Curves look a lot like infiltration curves except they don’t approach a positive minimum, zero instead. The explanation is very similar to that for decrease in infiltration rate. See next slide.
Imagine a uniformly wet, say saturated, soil at time zero when evaporation begins. Write Darcy’s Law for the upper 1 cm like before in terms of matric (tension) and gravitational potential, q = K* ([-100 + 1] – [0 + 0]) / 1 = -K* 99 Here the flux, q, is not possible maximum, like with infiltration but real, and driven by radiant energy, wind speed, etc. (the external evaporativity). It won’t take long before very surface of the soil has lost water and the water there is under tension, say -100 cm. Also, the conductivity at the surface, K*, is less than the saturated conductivity. Notice the flux is negative, i.e., up, not down. Now, let this surface drying continue so that the tension in water at the surface increases. Also, let the upward movement of water from below the surface continue so that at 1 cm the soil dries and tension increases there. For the sake of argument, call the tension at the surface –2000 cm and the tension at 1 cm –1990 cm. At this point, the conductivity is a lot less, K**, so q = -K** 9 which is very most likely considerably less than the external evaporativity.

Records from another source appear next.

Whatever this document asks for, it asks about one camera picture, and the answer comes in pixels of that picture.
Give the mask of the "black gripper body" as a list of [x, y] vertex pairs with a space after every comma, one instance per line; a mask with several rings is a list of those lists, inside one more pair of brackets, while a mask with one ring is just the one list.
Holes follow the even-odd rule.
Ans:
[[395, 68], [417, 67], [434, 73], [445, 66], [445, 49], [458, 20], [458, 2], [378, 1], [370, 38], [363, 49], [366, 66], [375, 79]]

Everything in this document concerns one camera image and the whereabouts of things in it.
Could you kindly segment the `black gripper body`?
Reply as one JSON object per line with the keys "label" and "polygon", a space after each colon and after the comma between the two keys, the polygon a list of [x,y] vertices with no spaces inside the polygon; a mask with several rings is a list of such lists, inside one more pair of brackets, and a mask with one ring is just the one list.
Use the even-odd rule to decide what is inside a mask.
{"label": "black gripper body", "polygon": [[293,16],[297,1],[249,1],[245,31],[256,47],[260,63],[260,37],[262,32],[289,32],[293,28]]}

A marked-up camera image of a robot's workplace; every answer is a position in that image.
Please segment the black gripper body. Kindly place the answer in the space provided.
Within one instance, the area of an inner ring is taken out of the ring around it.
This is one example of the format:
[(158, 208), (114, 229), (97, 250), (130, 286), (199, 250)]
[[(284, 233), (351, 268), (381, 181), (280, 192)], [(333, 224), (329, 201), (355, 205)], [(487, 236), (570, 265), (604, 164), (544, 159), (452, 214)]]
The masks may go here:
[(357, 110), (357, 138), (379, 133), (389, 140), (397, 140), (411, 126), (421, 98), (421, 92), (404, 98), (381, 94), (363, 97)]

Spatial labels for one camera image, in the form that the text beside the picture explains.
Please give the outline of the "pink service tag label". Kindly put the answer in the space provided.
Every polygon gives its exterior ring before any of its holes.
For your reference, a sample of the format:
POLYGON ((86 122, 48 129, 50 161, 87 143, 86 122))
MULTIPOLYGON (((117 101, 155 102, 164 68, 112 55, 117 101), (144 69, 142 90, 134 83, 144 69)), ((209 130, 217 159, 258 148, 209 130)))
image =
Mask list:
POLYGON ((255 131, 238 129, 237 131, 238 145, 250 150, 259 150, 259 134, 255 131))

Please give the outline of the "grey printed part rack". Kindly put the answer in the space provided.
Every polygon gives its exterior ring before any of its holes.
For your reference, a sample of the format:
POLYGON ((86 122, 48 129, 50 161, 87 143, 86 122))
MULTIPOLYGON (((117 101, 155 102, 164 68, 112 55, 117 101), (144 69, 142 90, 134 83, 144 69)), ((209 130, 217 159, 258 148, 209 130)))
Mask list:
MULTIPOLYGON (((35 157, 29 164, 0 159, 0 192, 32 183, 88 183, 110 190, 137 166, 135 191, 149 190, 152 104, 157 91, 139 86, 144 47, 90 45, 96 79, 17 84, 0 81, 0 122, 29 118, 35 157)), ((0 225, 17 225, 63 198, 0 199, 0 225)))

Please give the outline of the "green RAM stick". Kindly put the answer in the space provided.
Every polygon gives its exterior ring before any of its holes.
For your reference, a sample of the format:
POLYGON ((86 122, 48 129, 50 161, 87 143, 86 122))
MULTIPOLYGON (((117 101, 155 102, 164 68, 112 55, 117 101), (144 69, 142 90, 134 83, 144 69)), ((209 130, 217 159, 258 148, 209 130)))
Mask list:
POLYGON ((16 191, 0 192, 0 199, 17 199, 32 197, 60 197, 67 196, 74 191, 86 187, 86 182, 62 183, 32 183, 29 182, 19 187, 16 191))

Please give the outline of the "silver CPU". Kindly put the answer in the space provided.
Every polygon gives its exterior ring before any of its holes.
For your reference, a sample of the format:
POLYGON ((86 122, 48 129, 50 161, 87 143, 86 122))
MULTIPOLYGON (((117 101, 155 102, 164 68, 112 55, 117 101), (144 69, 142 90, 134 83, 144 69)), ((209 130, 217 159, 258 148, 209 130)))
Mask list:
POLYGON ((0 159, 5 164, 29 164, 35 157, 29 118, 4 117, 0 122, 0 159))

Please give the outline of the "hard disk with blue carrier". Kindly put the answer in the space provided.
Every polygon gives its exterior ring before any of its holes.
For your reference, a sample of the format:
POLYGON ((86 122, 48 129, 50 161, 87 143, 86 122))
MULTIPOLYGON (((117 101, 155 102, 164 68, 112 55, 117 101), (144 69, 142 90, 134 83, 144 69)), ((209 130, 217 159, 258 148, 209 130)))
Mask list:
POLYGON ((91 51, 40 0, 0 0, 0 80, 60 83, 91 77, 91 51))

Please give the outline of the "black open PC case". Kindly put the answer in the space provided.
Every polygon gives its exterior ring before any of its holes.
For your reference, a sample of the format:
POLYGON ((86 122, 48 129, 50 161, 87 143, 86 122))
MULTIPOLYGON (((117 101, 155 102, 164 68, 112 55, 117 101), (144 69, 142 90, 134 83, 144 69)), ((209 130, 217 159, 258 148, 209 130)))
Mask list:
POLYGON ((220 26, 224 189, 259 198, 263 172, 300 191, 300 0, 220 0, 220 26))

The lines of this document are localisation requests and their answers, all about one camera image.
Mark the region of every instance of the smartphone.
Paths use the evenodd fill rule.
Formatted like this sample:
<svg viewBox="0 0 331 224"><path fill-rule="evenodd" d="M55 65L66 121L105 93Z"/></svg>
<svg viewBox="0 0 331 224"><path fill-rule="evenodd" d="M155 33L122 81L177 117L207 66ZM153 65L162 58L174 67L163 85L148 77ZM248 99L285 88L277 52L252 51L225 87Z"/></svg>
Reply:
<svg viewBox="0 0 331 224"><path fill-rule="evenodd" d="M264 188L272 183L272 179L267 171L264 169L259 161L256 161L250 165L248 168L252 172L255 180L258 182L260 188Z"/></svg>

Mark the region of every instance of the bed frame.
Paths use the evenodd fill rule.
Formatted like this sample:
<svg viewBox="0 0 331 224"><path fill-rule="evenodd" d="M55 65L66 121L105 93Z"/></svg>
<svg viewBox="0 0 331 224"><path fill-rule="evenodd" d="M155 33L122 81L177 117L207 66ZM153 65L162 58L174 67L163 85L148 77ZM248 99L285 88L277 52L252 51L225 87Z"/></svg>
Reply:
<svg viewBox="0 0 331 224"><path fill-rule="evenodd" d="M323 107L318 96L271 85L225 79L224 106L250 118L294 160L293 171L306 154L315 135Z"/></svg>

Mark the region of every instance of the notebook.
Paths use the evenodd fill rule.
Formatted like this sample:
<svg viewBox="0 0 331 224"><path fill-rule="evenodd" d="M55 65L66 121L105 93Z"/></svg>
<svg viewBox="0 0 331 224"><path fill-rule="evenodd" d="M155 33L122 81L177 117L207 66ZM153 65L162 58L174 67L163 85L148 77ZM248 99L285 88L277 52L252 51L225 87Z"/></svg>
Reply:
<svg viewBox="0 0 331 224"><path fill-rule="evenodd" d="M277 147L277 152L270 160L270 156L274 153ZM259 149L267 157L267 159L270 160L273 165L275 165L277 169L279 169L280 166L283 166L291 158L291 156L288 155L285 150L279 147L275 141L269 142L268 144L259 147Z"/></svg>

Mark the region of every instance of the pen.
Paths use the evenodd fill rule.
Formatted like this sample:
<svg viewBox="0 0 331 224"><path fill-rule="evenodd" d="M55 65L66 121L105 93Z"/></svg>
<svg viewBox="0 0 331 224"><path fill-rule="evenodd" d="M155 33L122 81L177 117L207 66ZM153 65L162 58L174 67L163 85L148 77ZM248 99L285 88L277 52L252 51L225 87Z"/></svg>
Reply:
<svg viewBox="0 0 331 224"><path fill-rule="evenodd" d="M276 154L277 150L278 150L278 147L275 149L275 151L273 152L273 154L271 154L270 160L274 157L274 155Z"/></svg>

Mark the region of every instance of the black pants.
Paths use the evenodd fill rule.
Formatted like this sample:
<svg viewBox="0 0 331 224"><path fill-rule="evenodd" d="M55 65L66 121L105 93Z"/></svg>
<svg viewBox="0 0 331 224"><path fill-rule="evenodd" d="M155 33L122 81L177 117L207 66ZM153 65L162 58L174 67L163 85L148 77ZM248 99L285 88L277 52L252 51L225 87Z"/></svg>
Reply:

OK, runoff occurs when rainfall > infiltration. So, too, downward movement of water in the soil (percolation) occurs when infiltration > ET.
This is supposed to represent groundwater morphology, a saturated zone above an impervious layer and an unsaturated zone about this (called vadose zone). Arrows show percolation, recharging the saturated zone.
Due to capillarity, pores can remain filled with water up to a certain tension – the smaller the pores, the greater (more negative pressure) this tension. However, bore a well and water will fill it to depth of the free water surface, i.e., at atmospheric pressure, which is lower than the depth at which the soil is saturated.
This movement is due to a gradient in matric potential (tension) that exceeds the downward gradient in gravitational potential.
Curious phenomenon, radial flow to drains. The streamlines shown by the dye are perpendicular to the steepest gradient in water potential. So, would it take more closely spaced drain lines to lower a shallow water table in a sand or in a clay and why so?